Die Eisproben hatte das Forschungsteam bereits im Jahr 2015 am Guliya-Gletscher, der sich gut 6.000 Meter über dem Meeresspiegel erstreckt, bei Eisbohrungen entnommen. Analysen der genetischen Codes ergaben nun, dass 28 der 33 gefundenen Viren, die tiefgefroren hunderte bis tausende von Jahren im Gletschereis überdauert haben, neu und bislang völlig unbekannt sind.
"Diese Viren haben Signaturen von Genen, die ihnen helfen, Zellen in kalter Umgebung zu infizieren, erklärt Matthew Sullivan, Co-Autor der Studie, den Ohio State News. Zwar gingen die die Forscher nicht davon aus, dass die gefundenen Bakterien in diesem Fall den Menschen gefährlich werden können, doch warnen sie vor dem rasante Abschmelzen der Gletscher, wodurch Viren und Bakterien in noch tiefer gelegenen Eisschichten freigesetzt werden könnten.
Tiere als Wirte und Überträger von Virenkrankheiten
Wenn bis zu 120.000 Jahre alte pathogene Mikroorganismen auftauen, von denen einige mit aktuellen bakteriellen Erregern verwandt, könnten diese zum Beispiel Krankheiten bei Tieren auslösen. Beispiele sind der Milzbranderreger Bacillus anthracis, Streptokokken oder auch Staphylokokken. Bacillus-Sporen etwa könnten 2016 ein Milzbrand-Ausbruch unter Rentieren in Westsibirien verursacht haben, glauben die Wissenschaftler.
Infolge von überdurchschnittlich heißen Sommern konnten diese aus dem tauenden Permafrost entweichen. Die bakterielle Erkrankung soll in Nordsibirien auch unter Menschen ausgebrochen sein.
Welche Gefahr von im Permafrost eingefrorenen Mikroben ausgehen kann, zeigt sich in einer Studie von 2017, in der belgische Biologen in einem 700 Jahre alten Karibu-Kot Viren fanden, die sie im Labor wiederbeleben konnten. Ähnlich wie 2014 in Frankreich, als französische Forscher ein seit 30.000 Jahren eingefrorenes Riesenvirus unter Laborbedingungen wieder zum Leben erweckten.

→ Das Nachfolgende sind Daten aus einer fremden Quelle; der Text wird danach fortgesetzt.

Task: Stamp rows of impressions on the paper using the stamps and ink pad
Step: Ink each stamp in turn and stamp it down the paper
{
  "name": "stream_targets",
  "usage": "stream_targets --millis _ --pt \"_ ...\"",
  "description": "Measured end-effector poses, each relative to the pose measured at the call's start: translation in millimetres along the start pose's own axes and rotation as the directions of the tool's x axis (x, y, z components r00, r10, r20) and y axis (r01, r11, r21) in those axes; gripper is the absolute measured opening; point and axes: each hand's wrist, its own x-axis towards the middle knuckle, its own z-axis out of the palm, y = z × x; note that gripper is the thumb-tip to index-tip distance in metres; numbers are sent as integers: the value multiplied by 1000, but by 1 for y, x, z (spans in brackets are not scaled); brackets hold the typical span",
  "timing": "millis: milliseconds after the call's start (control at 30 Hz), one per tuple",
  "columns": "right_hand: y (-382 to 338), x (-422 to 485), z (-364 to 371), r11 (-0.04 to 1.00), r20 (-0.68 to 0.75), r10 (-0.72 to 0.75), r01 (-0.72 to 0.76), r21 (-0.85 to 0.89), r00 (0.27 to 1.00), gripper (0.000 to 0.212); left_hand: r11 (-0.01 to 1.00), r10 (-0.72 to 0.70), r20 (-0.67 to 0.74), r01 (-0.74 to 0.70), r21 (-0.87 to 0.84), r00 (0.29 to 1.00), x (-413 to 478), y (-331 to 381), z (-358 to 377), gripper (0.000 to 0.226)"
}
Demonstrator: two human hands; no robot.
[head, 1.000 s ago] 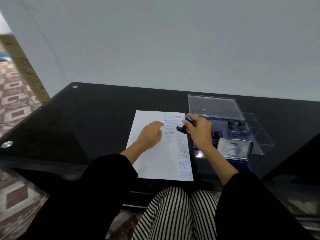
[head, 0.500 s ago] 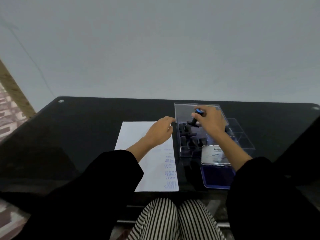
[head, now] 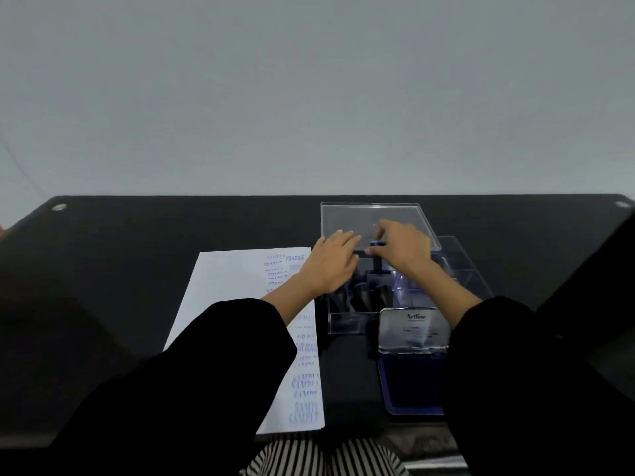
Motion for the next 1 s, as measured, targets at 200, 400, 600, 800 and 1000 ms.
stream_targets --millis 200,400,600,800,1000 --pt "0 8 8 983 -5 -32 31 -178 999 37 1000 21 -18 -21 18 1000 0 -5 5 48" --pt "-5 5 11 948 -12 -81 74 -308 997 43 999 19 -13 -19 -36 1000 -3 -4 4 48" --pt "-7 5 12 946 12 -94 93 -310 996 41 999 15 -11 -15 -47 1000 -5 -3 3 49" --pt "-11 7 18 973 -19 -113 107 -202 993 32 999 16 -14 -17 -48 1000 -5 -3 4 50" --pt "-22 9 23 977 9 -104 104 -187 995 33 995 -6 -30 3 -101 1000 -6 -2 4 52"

Die Gefahr durch Viren, die in Jahrtausende alten, eingefrorenen Tierkadavern konserviert sind, schätzt der Veterinärmediziner Osterhaus insgesamt als eher gering ein – im Vergleich zu jüngeren, menschlichen Leichen aus dem Gletschereis: Diese Krankheitserreger könnten bereits Menschen und nicht nur spezifisch Tiere oder Amöben befallen.
Als deutlich größere Gefahr erachtet der Virologe den Kontakt zu heute lebenden Wildtieren. So gehen viele Experten gehen davon aus, dass etwa das Coronavirus SARS-CoV-2 von Fledermäusen auf den Menschen übergesprungen ist, vermutlich über einen Zwischenwirt
Während das Eis zunehmend taut, werden manche Regionen in der Arktis verstärkt besiedelt, zum Teil auch, um Rohstoffe abzubauen. Zwar ist unklar, wie viele verschiedene Viren und Bakterien im Eis schlummern. Doch das Risiko, dass Menschen mit aufgetauten Krankheitserregern in Kontakt kommen, steigt.